__What the task requires__
Check each line of the listing for the string "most", then state how many lines have it. Only the number is wanted.

__Source data__

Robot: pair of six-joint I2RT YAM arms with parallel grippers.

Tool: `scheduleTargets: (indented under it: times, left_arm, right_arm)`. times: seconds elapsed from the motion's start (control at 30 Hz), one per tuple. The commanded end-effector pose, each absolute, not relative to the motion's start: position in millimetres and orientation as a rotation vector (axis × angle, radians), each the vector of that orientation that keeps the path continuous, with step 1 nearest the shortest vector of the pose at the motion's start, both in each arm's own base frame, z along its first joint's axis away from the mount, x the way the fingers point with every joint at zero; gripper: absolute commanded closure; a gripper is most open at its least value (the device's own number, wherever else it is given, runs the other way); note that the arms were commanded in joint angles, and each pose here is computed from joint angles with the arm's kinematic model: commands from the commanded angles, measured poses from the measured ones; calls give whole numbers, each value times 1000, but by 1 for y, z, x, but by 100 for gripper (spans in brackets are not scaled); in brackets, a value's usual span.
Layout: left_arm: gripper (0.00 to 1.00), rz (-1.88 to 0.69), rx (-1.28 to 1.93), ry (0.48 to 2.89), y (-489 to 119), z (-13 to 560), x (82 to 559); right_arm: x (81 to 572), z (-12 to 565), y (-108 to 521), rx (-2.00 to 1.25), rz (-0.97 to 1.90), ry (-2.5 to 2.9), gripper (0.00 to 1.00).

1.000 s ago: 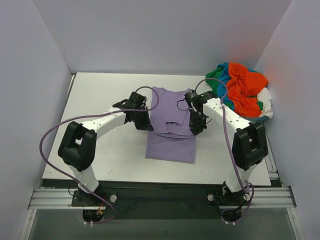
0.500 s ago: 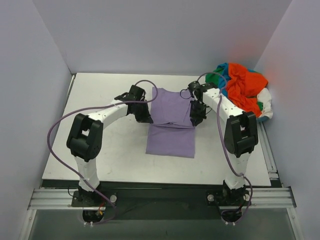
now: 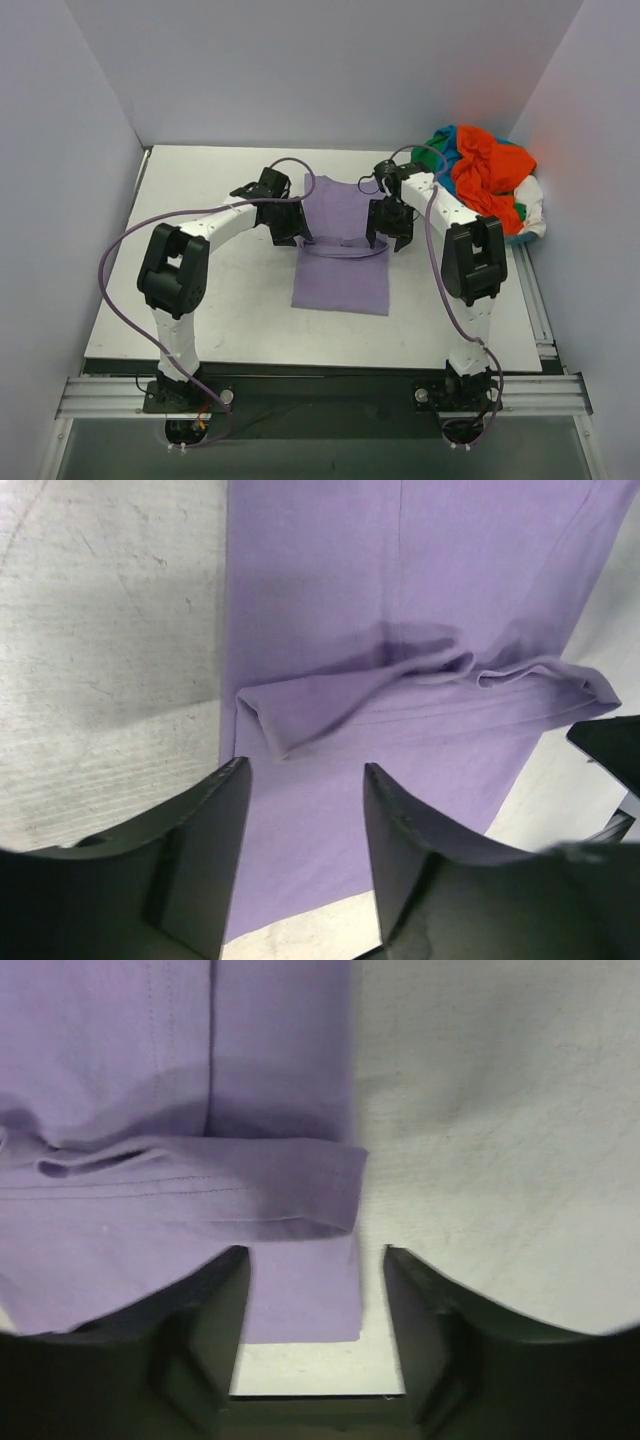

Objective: Fold and stack the t-shirts
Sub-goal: Fold the folded rectangular tshirt in 1/3 of the way

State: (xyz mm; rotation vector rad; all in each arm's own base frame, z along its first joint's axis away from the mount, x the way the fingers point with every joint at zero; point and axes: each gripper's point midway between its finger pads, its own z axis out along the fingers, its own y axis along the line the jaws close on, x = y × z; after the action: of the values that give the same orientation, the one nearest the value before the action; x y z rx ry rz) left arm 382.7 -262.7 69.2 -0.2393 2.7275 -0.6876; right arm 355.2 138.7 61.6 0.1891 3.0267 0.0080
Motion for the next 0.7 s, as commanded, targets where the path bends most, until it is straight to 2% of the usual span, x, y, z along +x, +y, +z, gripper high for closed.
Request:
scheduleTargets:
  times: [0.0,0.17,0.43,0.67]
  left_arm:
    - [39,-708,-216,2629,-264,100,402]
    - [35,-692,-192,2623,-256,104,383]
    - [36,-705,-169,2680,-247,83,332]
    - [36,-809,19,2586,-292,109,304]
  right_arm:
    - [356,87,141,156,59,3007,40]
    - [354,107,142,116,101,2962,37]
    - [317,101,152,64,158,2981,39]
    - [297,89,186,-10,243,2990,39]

__Result of the task__
2